A côté des oulipiennes variations et traductions homophoniques[4], Isabelle Sbrissa pratique une autre forme de distorsion catastrophique :  la traduction en langue inconnue. Par exemple le « frallemand », caricature française de l’allemand obtenue par traduction lexème à lexème : « aufgebildet vortauchen sie hinter eingehofftem nach missgetrauertem » donne ainsi tout naturellement « adimagés ils prétrempent derrière de l’unespéré après du méploré ». Le travail d’écriture ne se cantonne pas toujours à une seule technique mais combine aussi parfois tous azimuts divers procédés moins identifiables, comme dans la réécriture du texte de Rabelais :

« Icelluy ouvrans en certain lieu,        « Alors il ouvrit son orifice minuscule

signé, au dessus, d’un goubelet              tatoué au-dessus du petit animal poilu

à l’entour duquel estoit escript              d’un collier d’oies s’écriant

en lettres Etrusques :                 en ces termes brusques :

Hic Bibitur »                          Couic ! À Mon Tour ! »

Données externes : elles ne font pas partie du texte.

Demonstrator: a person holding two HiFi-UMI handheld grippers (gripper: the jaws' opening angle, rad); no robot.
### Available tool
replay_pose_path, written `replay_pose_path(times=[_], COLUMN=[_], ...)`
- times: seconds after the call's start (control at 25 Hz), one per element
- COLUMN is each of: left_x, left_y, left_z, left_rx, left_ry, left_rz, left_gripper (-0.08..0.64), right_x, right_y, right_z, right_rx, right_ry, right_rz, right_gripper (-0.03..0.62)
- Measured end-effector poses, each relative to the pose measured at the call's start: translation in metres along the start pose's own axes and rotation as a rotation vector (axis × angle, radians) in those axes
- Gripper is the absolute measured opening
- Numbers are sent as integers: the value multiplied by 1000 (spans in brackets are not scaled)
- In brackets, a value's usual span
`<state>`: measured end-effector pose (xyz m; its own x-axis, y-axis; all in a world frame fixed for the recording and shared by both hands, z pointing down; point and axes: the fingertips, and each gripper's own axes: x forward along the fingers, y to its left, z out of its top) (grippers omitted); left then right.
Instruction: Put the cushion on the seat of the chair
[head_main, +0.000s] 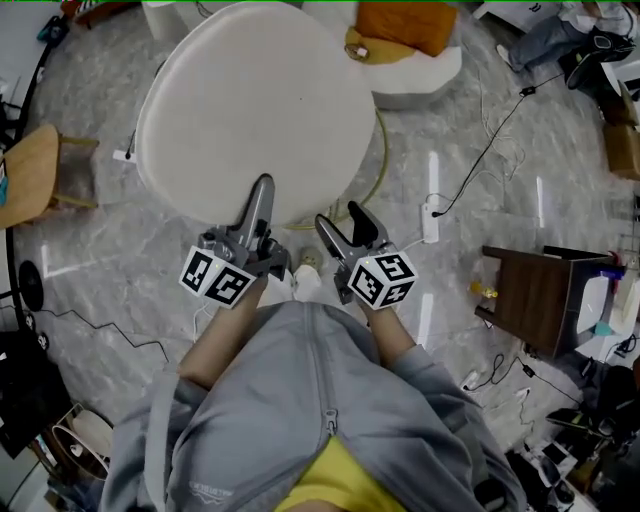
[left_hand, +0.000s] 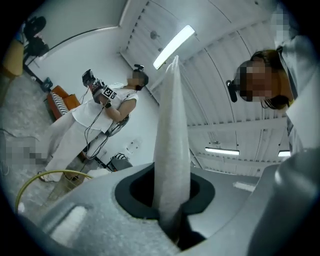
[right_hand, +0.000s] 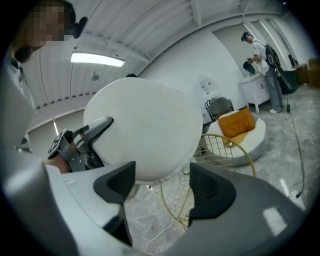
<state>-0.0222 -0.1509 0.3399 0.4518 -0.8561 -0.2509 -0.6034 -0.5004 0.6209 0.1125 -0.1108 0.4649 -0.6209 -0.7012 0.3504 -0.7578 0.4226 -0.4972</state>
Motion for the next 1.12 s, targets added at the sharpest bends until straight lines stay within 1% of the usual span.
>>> replay_pose_path(times=[0.12,0.2,0.28,0.4,0.48,0.56,0.6,0.68,0.76,0.84,0.96,1.12], left_x=[0,-1,-1,1,2,2,2,2,3,3,2,-2], left_y=[6,9,10,7,4,3,4,7,10,13,16,23], left_z=[-6,-9,-14,-23,-28,-29,-29,-28,-29,-31,-40,-58], left_rx=[-74,-127,-165,-175,-181,-195,-199,-200,-186,-163,-113,-51], left_ry=[-22,-37,-40,-13,4,7,7,10,18,36,86,175], left_rz=[-12,-28,-46,-72,-89,-97,-96,-88,-78,-69,-58,-29], left_gripper=[58,58,58,58,58,58,60,61,63,64,67,90], right_x=[0,2,3,6,6,5,3,1,-1,-2,-3,-11], right_y=[0,3,7,12,11,6,4,2,0,-5,-8,-22], right_z=[-14,-20,-22,-20,-19,-18,-17,-13,-12,-14,-15,-16], right_rx=[140,215,282,368,395,426,449,485,484,466,442,388], right_ry=[-3,-11,-24,-54,-68,-89,-100,-115,-126,-139,-138,-137], right_rz=[48,87,143,223,244,240,238,235,222,206,151,75], right_gripper=[349,371,395,408,397,325,274,220,181,109,67,48])
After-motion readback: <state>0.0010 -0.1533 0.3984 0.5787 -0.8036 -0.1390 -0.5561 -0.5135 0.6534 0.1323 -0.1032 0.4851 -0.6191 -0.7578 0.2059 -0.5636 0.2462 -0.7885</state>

Après cette joyeuse débauche massacreuse, la « description de cuisine » ouvrant la dernière section dérange par l’impudeur du « je » de l’écrivain qui s’exprime ici en son nom. Mais c’est pour constater rapidement que ça ne prend pas :

« Je suis admirative de ceux qui savent

faire remonter leur intériorité sur le papier.

Mais quand je m’y essaie

c’est une déception »

S’il peut être un effet de la pudeur, l’abandon de l’expression de soi pour la réécriture des autres résulte surtout de l’insatisfaction éprouvée face aux produits de l’expression directe. Isabelle Sbrissa est de ceux qui écrivent pour ne pas s’exprimer : pour s’extraire du bocal déprimant qu’est le moi. Il s’agit d’adopter « une contrainte assez / efficace pour faire surgir / l’inconnu sur la page », sans quoi celle-ci « se remplit  / de ce que je pense, de ce que / je sais penser. » Car même lorsque l’on s’attache à décrire le monde, rien ne vient que de déjà su. Ce n’est qu’en partant de l’autre et en donnant congé à tout « contenu conscient » que l’on pourra trouver du neuf. Plus que la jouissance du détournement pervers, c’est ainsi la sensation d’avoir pu se surprendre soi-même qui fonde l’intérêt du jeu.

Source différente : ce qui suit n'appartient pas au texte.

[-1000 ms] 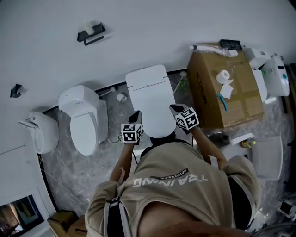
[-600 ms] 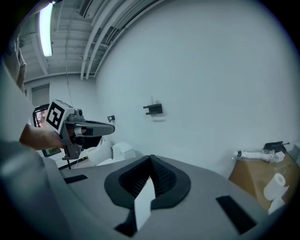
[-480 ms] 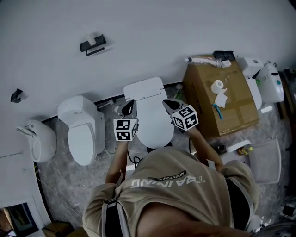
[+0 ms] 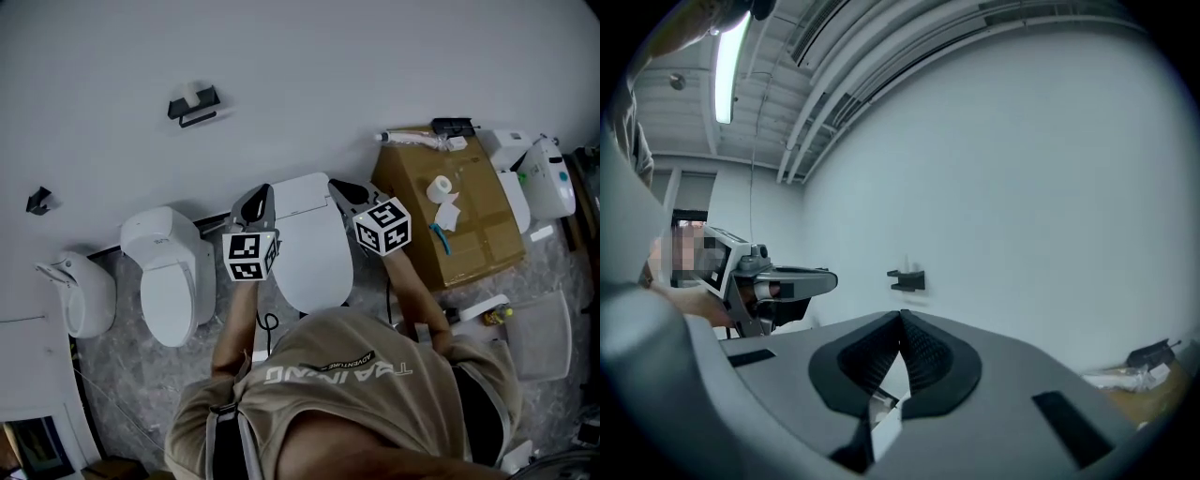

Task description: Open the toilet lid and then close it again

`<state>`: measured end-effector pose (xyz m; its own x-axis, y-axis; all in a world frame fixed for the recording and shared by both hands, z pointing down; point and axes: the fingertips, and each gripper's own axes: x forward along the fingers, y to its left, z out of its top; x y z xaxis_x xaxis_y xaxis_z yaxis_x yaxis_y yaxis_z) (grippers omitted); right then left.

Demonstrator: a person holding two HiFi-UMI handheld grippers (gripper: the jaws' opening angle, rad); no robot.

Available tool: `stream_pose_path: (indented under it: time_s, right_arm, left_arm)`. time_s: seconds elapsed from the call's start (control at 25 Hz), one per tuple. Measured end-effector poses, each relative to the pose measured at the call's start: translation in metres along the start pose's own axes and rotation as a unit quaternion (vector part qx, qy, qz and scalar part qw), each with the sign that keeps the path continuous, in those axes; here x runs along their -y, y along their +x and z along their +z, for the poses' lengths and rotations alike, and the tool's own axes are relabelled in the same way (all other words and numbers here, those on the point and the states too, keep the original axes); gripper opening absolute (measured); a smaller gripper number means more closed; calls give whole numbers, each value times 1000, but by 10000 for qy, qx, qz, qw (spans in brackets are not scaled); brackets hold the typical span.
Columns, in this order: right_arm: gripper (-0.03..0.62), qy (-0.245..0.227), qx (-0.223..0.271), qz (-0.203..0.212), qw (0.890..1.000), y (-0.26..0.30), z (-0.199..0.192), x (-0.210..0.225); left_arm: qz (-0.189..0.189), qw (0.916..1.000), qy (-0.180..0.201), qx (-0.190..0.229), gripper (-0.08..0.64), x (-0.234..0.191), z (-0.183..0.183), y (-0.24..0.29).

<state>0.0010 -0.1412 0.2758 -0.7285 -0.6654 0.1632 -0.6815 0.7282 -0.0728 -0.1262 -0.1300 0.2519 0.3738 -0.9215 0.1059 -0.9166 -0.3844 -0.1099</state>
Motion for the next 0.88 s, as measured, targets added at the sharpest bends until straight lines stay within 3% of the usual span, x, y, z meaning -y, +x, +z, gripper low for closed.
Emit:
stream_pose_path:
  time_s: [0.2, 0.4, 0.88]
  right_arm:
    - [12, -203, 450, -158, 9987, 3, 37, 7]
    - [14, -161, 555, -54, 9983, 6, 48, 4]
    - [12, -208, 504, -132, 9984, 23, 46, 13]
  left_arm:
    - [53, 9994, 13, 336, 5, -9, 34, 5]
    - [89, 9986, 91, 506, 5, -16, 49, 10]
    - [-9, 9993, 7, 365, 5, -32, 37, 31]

Un pas de plus dans la passion mécrivante, et l’écrivain s’attaque à ses propres textes pour les défigurer comme des matériaux étrangers. C’est ce que démontre la dernière section du recueil, avec  la traduction obscène d’un « premier jet » (« Traduction de Description de cuisine »). L’effacement du premier poème est une autre étape, qu’Isabelle Sbrissa ne franchit pas. Le résultat de la traduction n’est pas converti en objet autonome ; l’opération reste exhibée par la juxtaposition des différentes versions.

 

Cette écriture qui évacue la question du « que dir queue dir ? », renvoyant ainsi dos à dos les prétentions lyriques et ontologiques, nous rend à l’idiotie et met toutes nos langues en alerte dans une saine  ébriété. Elle est aussi affirmation d’insoumission aux discours quels qu’ils soient : l’échantillon des textes détournés suffit à prouver que la poésie peut tout trahir et retrahir allègrement, ad infinitum.

 



[1] « d’après Christian Prigent et Alain Jadot, poèmepoèmes, d’après Oskar Pastior, gedichtgedichte. »

[2] Comme Pierre Le Pillouër dans ses « craductions » de Raymond Federman (Chair jaune, Le Bleu du Ciel éditeur, 2007).

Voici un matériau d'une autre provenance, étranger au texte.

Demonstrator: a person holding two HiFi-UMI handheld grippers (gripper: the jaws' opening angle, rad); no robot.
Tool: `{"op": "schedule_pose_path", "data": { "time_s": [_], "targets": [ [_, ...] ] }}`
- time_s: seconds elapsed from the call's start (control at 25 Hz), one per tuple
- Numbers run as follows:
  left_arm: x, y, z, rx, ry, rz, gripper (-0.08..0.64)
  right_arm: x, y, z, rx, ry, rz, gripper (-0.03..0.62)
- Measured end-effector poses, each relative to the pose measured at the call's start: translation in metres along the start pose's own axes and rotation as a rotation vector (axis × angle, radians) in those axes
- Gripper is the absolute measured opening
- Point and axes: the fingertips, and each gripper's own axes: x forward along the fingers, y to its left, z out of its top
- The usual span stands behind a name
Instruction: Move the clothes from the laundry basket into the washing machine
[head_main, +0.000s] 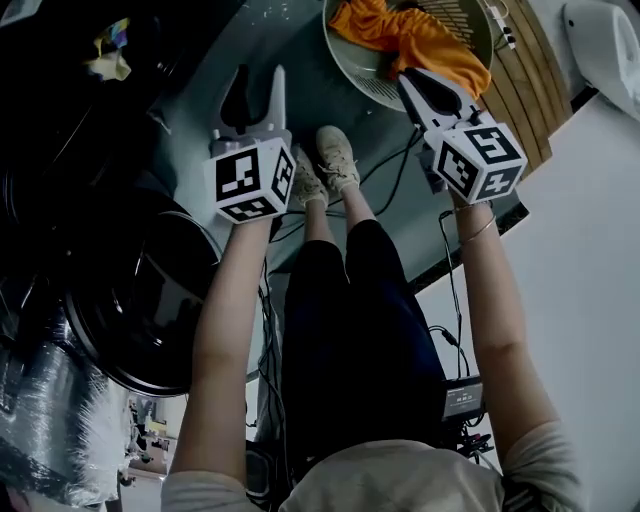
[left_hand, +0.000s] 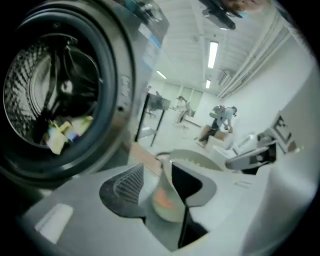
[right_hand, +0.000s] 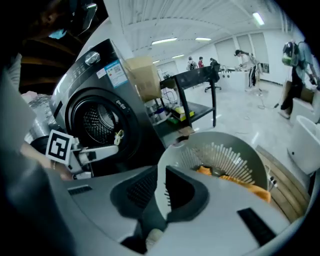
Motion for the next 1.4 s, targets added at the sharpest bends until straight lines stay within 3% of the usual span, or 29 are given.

[3] Sur la transposition dans l’écriture de l’anamorphose picturale, on pourra lire la réflexion éclairante de Christian Prigent au début de La Langue et ses monstres,  Saussines, Cadex, 1989.

[4] La seconde opération suppose l’oubli volontaire de toute connaissance de la langue « traduite », de façon à entendre par exemple dans « Al inizio /pensava/ che mi chiamassi » : « A lieu sans issue / il bava comme savon / chimique émoussant ».